Example 1 notes This figure is a classic example of misleading information. The axes does not start at zero so the effect is visually exaggerated, and we are not given the uncertainty around these averages. The reader is therefore unable to interpret the practical significance of any differences between groups.

Example 2

Source

Example 2 notes

Here data has been selectively plotted to exaggerate an idea. There are a number of issues with this plot:

  • We only have two data points for each trend, and it is practically impossible that the trend would be a perfect straight line. Rather, any trend would fluctuate year-on-year, this proposed difference between 2008 and 2013 may be within the bounds of a noisy signal.

  • If you look at the numbers there are clearly two axes at play, or at least no attempt has been made to represent the magnitude of the change realistically.

  • Plotting these two data sources together here suggests there is a relationship between them (i.e., that the company Planned Parenthood has redistributed resources from cancer screening to abortions). It is an ethical responsibility for any figure creator to ensure that your figure is not implying a conclusion that isn’t supported by your data.

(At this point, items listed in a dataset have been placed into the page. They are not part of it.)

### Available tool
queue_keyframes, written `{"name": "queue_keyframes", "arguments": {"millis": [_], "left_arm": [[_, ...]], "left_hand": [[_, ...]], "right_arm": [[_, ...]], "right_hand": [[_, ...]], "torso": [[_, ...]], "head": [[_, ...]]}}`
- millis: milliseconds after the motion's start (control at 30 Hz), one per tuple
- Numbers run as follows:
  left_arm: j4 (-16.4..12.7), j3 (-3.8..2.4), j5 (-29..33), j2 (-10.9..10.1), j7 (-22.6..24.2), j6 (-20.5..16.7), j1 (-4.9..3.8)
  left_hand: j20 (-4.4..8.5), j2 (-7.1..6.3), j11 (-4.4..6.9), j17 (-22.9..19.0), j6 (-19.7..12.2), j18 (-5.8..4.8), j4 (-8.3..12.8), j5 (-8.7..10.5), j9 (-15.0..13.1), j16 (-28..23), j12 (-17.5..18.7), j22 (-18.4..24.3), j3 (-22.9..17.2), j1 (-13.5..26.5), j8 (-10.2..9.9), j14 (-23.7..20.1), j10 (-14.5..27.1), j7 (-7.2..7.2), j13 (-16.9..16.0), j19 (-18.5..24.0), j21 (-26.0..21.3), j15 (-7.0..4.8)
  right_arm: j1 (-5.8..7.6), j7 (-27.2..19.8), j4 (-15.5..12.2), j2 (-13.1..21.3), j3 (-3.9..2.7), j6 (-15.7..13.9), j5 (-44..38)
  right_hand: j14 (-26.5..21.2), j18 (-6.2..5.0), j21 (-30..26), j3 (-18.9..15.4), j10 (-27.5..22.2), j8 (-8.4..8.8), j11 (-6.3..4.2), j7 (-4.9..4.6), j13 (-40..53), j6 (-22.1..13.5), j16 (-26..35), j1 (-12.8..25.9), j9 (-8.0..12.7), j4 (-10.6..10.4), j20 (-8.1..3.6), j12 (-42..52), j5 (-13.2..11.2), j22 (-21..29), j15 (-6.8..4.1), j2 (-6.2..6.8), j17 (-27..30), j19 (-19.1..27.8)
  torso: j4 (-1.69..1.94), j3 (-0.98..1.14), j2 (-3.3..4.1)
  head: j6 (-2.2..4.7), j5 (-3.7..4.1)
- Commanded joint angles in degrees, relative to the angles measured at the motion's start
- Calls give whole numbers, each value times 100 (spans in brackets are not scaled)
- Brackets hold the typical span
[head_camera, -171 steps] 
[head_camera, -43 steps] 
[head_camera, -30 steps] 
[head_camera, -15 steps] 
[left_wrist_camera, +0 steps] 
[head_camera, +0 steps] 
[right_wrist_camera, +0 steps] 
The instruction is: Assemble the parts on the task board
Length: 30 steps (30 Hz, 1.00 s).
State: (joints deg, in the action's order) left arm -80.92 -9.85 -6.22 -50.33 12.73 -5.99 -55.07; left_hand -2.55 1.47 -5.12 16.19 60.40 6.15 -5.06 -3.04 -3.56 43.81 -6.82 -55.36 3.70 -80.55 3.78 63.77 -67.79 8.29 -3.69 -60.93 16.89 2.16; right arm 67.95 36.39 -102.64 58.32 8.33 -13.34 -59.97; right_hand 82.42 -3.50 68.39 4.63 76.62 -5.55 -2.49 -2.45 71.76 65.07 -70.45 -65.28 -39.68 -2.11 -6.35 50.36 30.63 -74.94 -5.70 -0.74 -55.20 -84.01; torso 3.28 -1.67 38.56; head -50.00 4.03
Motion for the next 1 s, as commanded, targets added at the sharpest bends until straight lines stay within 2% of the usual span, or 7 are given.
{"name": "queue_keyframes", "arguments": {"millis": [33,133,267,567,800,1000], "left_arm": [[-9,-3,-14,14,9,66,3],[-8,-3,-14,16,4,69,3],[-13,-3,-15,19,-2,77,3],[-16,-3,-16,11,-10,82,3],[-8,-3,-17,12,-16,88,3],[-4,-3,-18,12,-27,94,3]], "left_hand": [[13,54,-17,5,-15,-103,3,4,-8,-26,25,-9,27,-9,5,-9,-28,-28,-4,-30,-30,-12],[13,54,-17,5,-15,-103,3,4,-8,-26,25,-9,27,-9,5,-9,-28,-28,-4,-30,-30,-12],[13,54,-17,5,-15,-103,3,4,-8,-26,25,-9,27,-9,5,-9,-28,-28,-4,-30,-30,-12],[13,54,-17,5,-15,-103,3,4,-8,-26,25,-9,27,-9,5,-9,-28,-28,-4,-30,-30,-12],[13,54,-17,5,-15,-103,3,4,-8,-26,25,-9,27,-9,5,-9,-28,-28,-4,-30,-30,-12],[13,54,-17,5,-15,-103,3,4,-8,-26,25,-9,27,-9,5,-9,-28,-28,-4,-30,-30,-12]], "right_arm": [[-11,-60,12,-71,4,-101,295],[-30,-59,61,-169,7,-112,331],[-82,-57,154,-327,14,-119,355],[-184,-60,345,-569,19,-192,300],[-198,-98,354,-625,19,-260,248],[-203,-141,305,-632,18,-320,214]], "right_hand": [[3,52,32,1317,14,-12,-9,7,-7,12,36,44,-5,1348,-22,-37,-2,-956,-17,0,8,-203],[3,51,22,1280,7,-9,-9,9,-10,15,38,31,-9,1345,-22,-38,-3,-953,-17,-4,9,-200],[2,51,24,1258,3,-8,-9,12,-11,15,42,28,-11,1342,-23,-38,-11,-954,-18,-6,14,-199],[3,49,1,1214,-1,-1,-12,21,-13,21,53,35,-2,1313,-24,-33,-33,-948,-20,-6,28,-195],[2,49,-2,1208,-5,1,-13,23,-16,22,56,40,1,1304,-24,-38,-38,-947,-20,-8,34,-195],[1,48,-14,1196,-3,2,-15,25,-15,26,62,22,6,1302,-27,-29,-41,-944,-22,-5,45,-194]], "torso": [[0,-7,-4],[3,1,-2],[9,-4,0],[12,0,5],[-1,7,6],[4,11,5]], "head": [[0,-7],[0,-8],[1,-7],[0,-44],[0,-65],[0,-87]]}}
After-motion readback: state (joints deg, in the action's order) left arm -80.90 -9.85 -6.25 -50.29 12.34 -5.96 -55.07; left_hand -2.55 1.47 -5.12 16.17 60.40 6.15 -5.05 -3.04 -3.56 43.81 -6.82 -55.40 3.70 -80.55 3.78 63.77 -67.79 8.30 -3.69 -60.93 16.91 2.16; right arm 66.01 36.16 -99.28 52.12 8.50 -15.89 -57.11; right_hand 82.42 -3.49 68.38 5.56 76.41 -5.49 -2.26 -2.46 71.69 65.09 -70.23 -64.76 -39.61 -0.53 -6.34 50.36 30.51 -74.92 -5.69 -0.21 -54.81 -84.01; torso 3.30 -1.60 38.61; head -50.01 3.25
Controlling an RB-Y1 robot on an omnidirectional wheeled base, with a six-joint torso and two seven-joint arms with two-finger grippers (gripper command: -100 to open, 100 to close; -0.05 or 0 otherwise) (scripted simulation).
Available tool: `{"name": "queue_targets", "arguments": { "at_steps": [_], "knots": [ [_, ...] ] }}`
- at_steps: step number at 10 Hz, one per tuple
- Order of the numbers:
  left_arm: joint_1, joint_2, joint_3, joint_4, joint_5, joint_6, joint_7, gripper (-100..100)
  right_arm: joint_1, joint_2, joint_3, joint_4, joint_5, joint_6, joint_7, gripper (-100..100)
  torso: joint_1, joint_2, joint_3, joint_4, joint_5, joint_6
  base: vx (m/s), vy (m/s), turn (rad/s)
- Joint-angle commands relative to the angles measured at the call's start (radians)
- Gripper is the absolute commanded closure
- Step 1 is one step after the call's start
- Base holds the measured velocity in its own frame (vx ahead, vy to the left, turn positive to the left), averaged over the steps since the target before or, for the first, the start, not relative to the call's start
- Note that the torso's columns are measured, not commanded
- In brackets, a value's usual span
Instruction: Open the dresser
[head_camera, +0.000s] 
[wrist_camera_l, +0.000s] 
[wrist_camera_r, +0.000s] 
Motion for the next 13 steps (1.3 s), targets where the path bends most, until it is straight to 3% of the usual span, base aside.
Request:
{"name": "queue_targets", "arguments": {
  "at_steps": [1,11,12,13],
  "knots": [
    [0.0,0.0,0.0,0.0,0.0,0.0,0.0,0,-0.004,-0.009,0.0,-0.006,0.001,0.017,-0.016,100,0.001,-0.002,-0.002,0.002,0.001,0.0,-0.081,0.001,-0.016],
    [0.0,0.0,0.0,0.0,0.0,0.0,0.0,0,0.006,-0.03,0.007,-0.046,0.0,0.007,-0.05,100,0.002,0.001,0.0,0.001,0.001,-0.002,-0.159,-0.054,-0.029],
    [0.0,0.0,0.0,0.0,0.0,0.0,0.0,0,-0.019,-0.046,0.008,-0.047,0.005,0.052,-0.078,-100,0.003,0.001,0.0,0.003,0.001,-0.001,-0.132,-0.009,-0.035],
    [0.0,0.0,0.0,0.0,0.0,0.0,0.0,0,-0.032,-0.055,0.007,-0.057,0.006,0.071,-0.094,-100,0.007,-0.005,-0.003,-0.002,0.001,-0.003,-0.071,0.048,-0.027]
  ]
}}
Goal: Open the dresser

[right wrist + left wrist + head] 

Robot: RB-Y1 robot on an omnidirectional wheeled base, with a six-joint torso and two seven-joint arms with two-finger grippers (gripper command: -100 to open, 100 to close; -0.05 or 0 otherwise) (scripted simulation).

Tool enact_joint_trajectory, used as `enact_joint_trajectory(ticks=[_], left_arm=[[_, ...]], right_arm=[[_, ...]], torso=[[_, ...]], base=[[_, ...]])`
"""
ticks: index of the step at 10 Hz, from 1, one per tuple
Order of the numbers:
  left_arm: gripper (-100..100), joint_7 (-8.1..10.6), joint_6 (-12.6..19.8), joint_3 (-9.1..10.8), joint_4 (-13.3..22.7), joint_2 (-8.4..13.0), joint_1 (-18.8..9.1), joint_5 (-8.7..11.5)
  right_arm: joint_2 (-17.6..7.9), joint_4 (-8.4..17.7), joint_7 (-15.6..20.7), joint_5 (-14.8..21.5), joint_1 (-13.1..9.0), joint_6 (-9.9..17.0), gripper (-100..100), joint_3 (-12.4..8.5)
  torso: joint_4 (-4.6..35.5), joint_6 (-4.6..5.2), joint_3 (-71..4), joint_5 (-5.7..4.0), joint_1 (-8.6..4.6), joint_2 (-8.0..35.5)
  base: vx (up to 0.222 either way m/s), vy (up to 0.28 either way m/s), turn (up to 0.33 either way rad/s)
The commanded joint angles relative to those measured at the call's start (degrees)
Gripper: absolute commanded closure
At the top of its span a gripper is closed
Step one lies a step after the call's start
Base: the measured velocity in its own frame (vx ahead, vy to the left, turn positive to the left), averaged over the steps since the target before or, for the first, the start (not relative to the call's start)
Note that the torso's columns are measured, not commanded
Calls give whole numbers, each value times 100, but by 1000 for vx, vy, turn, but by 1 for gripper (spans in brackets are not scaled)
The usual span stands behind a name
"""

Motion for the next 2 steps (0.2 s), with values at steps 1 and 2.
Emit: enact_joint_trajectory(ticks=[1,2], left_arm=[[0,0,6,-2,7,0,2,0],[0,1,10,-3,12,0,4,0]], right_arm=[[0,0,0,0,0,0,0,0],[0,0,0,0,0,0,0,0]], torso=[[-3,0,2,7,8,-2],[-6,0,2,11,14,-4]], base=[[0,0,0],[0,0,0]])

To illustrate how misleading this original figure is, here is an example of the same data visualised in a more responsible manner.

Source

Example 3

Example 3 notes Example 3 is very confusing because the scale of the x-axis is altered mid-plot. Even after reading the caption it is very difficult to get a feel for the data because the grid-lines give a powerful signal of uniformity.

Example 4

Example 4 notes The phenomenon that this xkcd comic is getting at is Normalisation. Normalisation is where you alter a scale to be between zero and one (usually). Failure to normalise is when different measurements that themselves have different scales are plotted on the same scale. The comic shows the classic failure to normalise measurements by population. A variable that was consistently 10% of the population would appear to vary across the map.

Example 5

Example 5 notes

Both these plots are examples from Factfulness by Hans Rosling, they show that using only averages means that the figure does not communicate all the information, such as the spread of the distribution. The kernel density estimates (more on those in Section 3.3) below show a slice of one particular year, offering complementary information that allows us to interpret the averages in context.

Example 6

Source

Example 6 notes This figure does not appear to have been created to clearly communicate data. There is far too much information on this figure to be able to intuitively grasp the message. A reader should be able to understand a figure quickly.

Example 7

Source

Example 7 notes This figure was presented quickly in a UK Government Covid briefing. In such a situation rapid and clear comprehension of figures is paramount. Here this figure is guilty of over-plotting, which is attempting to squeeze too much information into one figure, ultimately rendering it difficult to comprehend.

Example 8

Source

Example 8 notes Although you can see the relative pattern of the two signals, there is no y-axis! One can therefore not assess the magnitude of the difference.

Example 9

Source

Example 9 notes Though this pie chart represents the data well there are confusing aesthetic choices. We have redundant information: there is really no need for the legend since all the slices of the pie chart are labelled anyway.

Additionally, pie charts are almost always the worst%20are%20tricky%20to%20show.) form of presenting data and should be avoided at all costs.

Example 10

Source

Example 10 notes Similarly to Example 10, the aesthetics of this graph detract from communicating the data. The y axis could be represented on a scale of millions (i.e., from 0 to \$500), and there is no need to note all the data points. If one wants to write out the data, use a table!